> **EXERCISE DETAILS**
For every line of the material below, check for the string "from" and return the line if it is there.

++++++++++++++++++++

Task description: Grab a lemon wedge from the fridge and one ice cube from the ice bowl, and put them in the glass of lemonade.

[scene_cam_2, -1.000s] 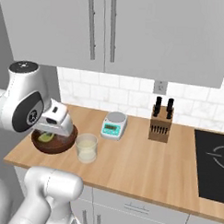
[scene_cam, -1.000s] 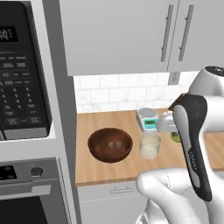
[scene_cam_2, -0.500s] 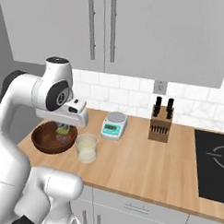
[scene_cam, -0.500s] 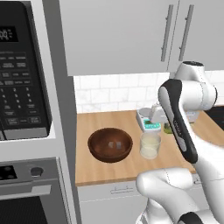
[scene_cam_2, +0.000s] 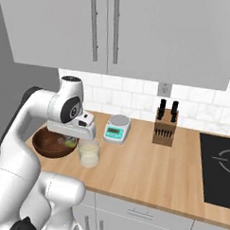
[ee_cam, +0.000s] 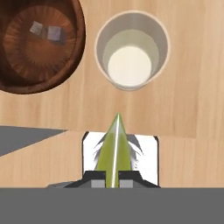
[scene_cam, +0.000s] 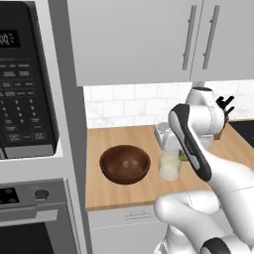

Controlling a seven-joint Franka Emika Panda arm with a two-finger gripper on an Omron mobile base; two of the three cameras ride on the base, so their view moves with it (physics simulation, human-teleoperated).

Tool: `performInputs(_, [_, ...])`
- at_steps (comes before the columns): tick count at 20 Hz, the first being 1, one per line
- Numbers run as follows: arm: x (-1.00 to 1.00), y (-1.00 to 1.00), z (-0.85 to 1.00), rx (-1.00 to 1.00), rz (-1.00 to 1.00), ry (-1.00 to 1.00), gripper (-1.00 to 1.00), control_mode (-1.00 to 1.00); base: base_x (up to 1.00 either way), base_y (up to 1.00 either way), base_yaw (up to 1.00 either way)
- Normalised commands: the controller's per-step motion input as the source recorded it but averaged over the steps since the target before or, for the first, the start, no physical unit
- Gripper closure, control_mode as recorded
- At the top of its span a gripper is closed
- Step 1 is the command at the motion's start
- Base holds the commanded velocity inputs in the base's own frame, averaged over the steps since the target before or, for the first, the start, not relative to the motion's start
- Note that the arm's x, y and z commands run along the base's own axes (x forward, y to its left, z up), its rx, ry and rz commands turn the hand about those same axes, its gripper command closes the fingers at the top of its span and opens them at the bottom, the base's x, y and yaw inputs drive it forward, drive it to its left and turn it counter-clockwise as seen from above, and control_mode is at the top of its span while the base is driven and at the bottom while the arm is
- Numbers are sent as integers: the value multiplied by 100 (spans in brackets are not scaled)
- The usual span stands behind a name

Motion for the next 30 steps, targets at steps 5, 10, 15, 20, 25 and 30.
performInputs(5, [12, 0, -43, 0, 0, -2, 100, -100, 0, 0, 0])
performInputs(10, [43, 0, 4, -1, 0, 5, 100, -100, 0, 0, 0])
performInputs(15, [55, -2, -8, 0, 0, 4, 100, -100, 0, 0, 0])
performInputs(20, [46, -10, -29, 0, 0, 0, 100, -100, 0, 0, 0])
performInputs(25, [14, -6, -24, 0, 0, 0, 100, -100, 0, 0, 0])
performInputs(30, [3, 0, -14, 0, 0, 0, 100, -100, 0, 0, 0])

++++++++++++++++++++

> **SOLUTION TO THIS PROBLEM**
Task description: Grab a lemon wedge from the fridge and one ice cube from the ice bowl, and put them in the glass of lemonade.
- Note that the arm's x, y and z commands run along the base's own axes (x forward, y to its left, z up), its rx, ry and rz commands turn the hand about those same axes, its gripper command closes the fingers at the top of its span and opens them at the bottom, the base's x, y and yaw inputs drive it forward, drive it to its left and turn it counter-clockwise as seen from above, and control_mode is at the top of its span while the base is driven and at the bottom while the arm is

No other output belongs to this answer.